◆ ASSIGNMENT:
Word for word, the listing below should be printed again.
Segment Start: DATA EXCERPT
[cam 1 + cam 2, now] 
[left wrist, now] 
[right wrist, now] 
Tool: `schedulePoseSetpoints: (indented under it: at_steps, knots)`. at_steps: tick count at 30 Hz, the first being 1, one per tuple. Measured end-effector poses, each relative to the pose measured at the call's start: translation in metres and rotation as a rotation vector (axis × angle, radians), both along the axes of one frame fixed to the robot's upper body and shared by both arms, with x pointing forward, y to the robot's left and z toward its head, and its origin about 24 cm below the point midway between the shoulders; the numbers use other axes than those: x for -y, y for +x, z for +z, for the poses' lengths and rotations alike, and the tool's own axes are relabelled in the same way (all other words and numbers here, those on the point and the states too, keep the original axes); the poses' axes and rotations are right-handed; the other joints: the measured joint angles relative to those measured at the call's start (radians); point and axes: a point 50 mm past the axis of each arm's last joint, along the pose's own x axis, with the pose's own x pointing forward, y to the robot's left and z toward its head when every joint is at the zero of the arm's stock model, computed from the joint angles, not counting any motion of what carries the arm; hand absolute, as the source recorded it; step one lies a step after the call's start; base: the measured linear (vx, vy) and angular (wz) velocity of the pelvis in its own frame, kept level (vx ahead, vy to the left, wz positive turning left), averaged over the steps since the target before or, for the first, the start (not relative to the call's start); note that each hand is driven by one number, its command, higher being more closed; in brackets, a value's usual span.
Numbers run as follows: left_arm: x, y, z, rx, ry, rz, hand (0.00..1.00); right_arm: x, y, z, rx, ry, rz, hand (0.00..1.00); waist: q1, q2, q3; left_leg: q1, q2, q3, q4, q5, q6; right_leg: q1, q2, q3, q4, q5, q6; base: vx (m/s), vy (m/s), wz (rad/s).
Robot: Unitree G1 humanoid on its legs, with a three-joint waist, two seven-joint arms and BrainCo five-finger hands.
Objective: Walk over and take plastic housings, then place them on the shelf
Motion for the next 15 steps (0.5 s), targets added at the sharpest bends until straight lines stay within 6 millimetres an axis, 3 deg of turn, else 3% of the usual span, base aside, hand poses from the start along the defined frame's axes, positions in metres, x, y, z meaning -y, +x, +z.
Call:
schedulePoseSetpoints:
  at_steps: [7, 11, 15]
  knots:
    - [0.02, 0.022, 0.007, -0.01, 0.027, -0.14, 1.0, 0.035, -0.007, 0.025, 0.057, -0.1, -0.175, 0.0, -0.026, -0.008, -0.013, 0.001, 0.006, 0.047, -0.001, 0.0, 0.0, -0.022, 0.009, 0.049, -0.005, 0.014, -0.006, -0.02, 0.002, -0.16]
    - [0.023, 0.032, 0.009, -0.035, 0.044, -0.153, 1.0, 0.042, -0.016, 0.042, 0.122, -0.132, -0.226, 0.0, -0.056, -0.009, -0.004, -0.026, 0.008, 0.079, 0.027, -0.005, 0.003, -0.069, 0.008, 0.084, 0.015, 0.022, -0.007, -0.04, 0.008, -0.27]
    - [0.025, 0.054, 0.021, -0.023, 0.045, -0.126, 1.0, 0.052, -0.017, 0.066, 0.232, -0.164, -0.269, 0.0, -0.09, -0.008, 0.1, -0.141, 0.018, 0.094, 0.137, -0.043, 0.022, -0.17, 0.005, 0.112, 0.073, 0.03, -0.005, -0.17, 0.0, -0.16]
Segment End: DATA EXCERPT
◆ THE ANSWER:
[cam 1 + cam 2, now] 
[left wrist, now] 
[right wrist, now] 
Tool: `schedulePoseSetpoints: (indented under it: at_steps, knots)`. at_steps: tick count at 30 Hz, the first being 1, one per tuple. Measured end-effector poses, each relative to the pose measured at the call's start: translation in metres and rotation as a rotation vector (axis × angle, radians), both along the axes of one frame fixed to the robot's upper body and shared by both arms, with x pointing forward, y to the robot's left and z toward its head, and its origin about 24 cm below the point midway between the shoulders; the numbers use other axes than those: x for -y, y for +x, z for +z, for the poses' lengths and rotations alike, and the tool's own axes are relabelled in the same way (all other words and numbers here, those on the point and the states too, keep the original axes); the poses' axes and rotations are right-handed; the other joints: the measured joint angles relative to those measured at the call's start (radians); point and axes: a point 50 mm past the axis of each arm's last joint, along the pose's own x axis, with the pose's own x pointing forward, y to the robot's left and z toward its head when every joint is at the zero of the arm's stock model, computed from the joint angles, not counting any motion of what carries the arm; hand absolute, as the source recorded it; step one lies a step after the call's start; base: the measured linear (vx, vy) and angular (wz) velocity of the pelvis in its own frame, kept level (vx ahead, vy to the left, wz positive turning left), averaged over the steps since the target before or, for the first, the start (not relative to the call's start); note that each hand is driven by one number, its command, higher being more closed; in brackets, a value's usual span.
Numbers run as follows: left_arm: x, y, z, rx, ry, rz, hand (0.00..1.00); right_arm: x, y, z, rx, ry, rz, hand (0.00..1.00); waist: q1, q2, q3; left_leg: q1, q2, q3, q4, q5, q6; right_leg: q1, q2, q3, q4, q5, q6; base: vx (m/s), vy (m/s), wz (rad/s).
Robot: Unitree G1 humanoid on its legs, with a three-joint waist, two seven-joint arms and BrainCo five-finger hands.
Objective: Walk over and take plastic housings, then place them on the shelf
Motion for the next 15 steps (0.5 s), targets added at the sharpest bends until straight lines stay within 6 millimetres an axis, 3 deg of turn, else 3% of the usual span, base aside, hand poses from the start along the defined frame's axes, positions in metres, x, y, z meaning -y, +x, +z.
Call:
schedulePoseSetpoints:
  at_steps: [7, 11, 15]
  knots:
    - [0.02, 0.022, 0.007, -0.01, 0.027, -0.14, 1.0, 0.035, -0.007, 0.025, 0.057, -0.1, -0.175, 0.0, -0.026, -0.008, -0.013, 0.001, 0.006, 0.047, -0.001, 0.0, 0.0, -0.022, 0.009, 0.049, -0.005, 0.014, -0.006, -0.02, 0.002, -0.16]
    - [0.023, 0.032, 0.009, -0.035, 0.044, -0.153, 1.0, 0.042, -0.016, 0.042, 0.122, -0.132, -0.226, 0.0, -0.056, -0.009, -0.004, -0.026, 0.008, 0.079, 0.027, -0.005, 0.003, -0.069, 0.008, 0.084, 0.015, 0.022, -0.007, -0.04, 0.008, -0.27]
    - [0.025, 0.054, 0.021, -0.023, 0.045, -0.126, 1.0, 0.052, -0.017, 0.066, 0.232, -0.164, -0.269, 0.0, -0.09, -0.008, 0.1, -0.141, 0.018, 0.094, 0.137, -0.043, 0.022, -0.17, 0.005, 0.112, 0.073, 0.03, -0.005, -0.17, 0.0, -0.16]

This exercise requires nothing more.